*What you need to do*.
Your copy should contain exactly the lines from the start of the listing through the line that holds "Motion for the", and no pictures.
____
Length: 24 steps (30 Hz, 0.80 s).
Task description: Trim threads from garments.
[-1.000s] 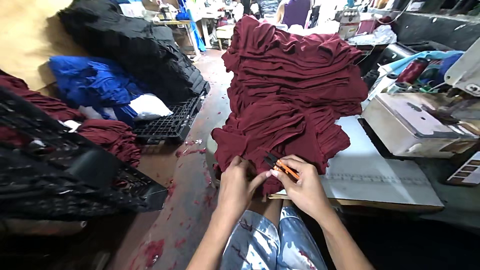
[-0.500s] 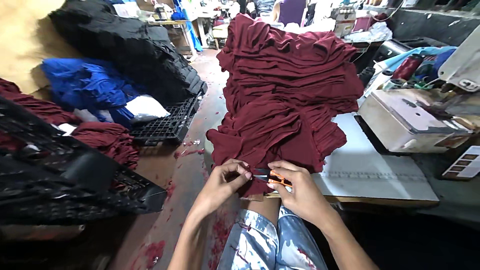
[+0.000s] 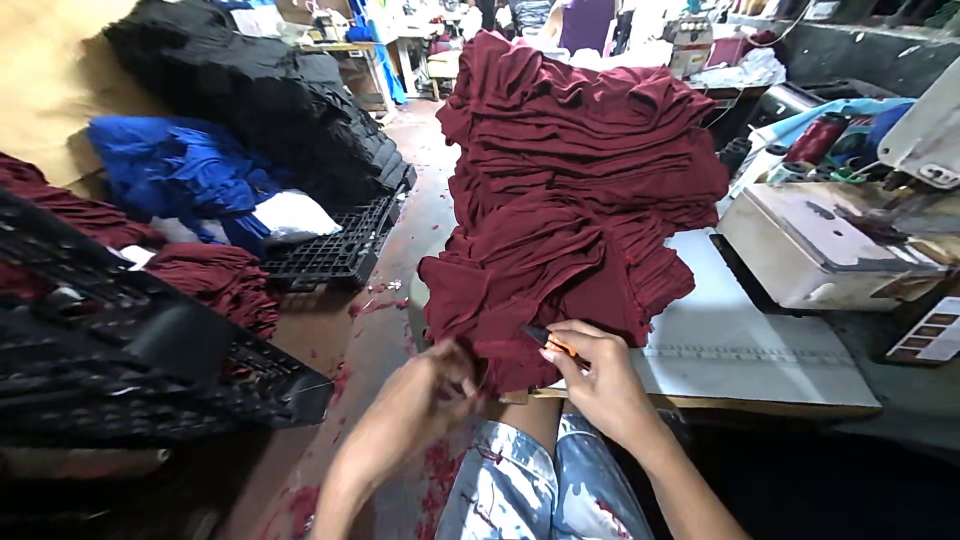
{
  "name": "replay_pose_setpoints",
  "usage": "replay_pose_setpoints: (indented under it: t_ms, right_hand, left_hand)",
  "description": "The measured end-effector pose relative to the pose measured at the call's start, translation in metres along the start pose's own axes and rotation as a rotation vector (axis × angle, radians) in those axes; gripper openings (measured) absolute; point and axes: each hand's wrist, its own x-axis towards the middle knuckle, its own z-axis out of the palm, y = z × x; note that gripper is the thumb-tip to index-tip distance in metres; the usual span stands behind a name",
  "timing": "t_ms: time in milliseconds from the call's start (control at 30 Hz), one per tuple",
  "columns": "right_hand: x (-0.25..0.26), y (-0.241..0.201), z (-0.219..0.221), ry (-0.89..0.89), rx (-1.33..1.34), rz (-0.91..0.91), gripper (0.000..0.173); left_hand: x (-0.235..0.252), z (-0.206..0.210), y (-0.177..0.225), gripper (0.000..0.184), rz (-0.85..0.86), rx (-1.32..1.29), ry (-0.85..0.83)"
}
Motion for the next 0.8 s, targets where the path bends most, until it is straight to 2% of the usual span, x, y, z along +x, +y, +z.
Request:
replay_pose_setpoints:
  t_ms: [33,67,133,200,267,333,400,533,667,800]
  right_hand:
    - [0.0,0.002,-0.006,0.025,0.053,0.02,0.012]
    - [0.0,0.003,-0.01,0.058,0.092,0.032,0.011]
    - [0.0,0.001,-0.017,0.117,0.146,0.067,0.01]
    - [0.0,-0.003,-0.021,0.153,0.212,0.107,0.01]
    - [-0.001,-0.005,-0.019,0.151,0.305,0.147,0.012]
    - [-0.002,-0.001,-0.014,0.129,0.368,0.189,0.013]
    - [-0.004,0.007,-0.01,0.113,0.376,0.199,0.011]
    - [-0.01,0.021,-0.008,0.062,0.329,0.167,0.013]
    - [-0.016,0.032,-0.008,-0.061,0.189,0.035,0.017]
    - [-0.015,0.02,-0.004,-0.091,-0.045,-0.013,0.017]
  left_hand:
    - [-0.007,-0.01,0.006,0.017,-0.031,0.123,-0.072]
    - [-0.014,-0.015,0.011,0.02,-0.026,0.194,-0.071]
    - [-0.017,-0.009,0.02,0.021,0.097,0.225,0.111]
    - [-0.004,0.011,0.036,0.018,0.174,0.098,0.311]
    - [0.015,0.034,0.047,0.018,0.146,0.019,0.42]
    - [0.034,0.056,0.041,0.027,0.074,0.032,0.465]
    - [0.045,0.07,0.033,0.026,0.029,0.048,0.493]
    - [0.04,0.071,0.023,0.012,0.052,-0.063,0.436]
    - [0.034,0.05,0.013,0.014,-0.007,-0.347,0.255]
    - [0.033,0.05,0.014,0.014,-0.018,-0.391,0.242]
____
*Result*.
Length: 24 steps (30 Hz, 0.80 s).
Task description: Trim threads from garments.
[-1.000s] 
[-0.500s] 
[+0.000s] 
{
  "name": "replay_pose_setpoints",
  "usage": "replay_pose_setpoints: (indented under it: t_ms, right_hand, left_hand)",
  "description": "The measured end-effector pose relative to the pose measured at the call's start, translation in metres along the start pose's own axes and rotation as a rotation vector (axis × angle, radians) in those axes; gripper openings (measured) absolute; point and axes: each hand's wrist, its own x-axis towards the middle knuckle, its own z-axis out of the palm, y = z × x; note that gripper is the thumb-tip to index-tip distance in metres; the usual span stands behind a name",
  "timing": "t_ms: time in milliseconds from the call's start (control at 30 Hz), one per tuple",
  "columns": "right_hand: x (-0.25..0.26), y (-0.241..0.201), z (-0.219..0.221), ry (-0.89..0.89), rx (-1.33..1.34), rz (-0.91..0.91), gripper (0.000..0.173); left_hand: x (-0.235..0.252), z (-0.206..0.210), y (-0.177..0.225), gripper (0.000..0.184), rz (-0.85..0.86), rx (-1.32..1.29), ry (-0.85..0.83)"
}
Motion for the next 0.8 s, targets where the path bends most, until it is straight to 2% of the usual span, x, y, z along +x, +y, +z.

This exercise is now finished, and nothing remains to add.